▶ To do
Output, word for word, every line from the start of the listing down to and including the line that contains "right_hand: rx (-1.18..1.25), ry"; include nothing else.

○ ○ ○ ○ ○ ○ ○

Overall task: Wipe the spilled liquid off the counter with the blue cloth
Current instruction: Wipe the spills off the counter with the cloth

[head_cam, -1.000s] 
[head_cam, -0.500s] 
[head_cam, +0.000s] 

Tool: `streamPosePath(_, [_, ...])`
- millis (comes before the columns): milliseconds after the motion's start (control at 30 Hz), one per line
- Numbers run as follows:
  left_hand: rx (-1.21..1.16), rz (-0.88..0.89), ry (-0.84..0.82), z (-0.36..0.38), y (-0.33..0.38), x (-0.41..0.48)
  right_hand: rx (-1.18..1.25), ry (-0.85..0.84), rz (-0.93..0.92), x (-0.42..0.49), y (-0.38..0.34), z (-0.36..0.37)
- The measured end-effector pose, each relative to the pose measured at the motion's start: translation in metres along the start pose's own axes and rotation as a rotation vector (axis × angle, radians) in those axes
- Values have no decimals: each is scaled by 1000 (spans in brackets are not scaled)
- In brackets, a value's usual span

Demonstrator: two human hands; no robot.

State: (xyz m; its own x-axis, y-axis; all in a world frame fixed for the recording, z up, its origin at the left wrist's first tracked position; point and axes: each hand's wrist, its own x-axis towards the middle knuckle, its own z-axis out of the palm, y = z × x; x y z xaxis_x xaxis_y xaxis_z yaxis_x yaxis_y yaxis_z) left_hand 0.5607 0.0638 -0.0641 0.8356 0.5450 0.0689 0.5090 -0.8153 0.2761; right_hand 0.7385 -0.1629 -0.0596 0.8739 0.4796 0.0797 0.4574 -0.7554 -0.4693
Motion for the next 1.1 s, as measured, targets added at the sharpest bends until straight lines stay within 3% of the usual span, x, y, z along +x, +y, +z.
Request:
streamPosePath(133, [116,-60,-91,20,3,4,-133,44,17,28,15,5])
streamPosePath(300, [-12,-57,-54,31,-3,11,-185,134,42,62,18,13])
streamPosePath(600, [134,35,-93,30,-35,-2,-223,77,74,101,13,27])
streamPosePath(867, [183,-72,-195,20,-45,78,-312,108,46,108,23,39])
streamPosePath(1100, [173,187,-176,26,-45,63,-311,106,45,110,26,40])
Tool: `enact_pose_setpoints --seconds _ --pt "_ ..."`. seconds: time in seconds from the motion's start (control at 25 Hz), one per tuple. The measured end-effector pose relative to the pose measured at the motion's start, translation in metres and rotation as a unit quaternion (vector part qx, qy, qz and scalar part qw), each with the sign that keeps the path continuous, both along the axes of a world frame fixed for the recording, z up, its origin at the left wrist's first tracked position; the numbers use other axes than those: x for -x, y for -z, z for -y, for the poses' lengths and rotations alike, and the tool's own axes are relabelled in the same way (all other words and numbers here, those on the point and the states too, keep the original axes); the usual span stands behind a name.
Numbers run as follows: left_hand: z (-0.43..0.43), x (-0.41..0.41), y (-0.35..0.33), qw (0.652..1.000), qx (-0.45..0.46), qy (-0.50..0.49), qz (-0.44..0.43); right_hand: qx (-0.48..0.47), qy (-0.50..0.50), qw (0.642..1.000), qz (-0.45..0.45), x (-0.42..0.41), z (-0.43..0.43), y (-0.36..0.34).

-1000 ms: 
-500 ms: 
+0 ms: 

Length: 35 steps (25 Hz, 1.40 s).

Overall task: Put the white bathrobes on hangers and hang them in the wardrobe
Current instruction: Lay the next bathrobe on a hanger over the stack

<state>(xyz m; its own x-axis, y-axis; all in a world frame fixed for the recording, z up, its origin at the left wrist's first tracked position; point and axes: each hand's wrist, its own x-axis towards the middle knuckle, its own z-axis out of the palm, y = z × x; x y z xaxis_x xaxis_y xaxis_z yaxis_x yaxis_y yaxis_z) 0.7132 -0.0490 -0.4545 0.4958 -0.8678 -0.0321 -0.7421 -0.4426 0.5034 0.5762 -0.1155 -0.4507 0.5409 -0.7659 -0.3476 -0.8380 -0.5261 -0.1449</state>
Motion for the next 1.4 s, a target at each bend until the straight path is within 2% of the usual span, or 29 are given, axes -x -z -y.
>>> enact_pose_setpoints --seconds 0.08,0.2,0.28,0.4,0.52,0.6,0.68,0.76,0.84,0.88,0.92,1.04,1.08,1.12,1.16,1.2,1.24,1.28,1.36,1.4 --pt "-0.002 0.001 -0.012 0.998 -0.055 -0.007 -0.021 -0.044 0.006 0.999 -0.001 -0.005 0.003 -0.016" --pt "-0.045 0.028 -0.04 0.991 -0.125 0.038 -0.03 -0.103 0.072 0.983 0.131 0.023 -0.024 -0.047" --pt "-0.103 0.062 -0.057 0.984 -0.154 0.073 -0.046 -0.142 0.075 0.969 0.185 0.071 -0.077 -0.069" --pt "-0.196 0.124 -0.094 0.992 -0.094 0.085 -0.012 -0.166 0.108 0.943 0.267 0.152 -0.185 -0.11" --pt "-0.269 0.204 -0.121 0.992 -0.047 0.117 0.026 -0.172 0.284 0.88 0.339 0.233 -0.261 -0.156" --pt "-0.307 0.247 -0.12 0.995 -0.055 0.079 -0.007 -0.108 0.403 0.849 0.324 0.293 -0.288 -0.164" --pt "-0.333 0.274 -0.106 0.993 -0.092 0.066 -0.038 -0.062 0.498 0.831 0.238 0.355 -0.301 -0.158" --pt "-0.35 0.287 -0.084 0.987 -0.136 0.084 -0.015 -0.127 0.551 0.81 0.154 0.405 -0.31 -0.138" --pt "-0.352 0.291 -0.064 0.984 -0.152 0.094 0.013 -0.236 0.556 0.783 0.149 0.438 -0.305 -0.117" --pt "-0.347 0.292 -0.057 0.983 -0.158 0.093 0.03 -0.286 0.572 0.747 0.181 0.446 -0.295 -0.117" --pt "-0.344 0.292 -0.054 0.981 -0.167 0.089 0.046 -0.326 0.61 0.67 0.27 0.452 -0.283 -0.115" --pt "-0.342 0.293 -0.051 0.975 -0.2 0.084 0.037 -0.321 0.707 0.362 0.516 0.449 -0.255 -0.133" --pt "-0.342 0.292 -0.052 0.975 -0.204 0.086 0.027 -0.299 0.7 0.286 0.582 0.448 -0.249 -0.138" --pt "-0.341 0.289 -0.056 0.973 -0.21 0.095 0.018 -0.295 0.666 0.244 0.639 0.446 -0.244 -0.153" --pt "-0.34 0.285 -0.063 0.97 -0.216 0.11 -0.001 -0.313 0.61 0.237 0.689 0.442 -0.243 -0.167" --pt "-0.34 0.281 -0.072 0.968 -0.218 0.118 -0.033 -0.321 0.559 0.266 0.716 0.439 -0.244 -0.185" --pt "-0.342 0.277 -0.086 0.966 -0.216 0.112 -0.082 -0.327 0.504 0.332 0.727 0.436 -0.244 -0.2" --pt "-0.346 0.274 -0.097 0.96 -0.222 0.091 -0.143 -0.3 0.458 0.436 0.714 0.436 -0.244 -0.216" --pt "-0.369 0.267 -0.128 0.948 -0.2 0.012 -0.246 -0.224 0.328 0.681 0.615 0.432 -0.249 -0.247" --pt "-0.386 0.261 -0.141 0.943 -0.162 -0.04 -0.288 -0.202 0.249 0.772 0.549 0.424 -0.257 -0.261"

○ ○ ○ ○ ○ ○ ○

▶ Result
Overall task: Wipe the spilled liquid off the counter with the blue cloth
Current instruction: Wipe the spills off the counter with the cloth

[head_cam, -1.000s] 
[head_cam, -0.500s] 
[head_cam, +0.000s] 

Tool: `streamPosePath(_, [_, ...])`
- millis (comes before the columns): milliseconds after the motion's start (control at 30 Hz), one per line
- Numbers run as follows:
  left_hand: rx (-1.21..1.16), rz (-0.88..0.89), ry (-0.84..0.82), z (-0.36..0.38), y (-0.33..0.38), x (-0.41..0.48)
  right_hand: rx (-1.18..1.25), ry (-0.85..0.84), rz (-0.93..0.92), x (-0.42..0.49), y (-0.38..0.34), z (-0.36..0.37)

No further response is required.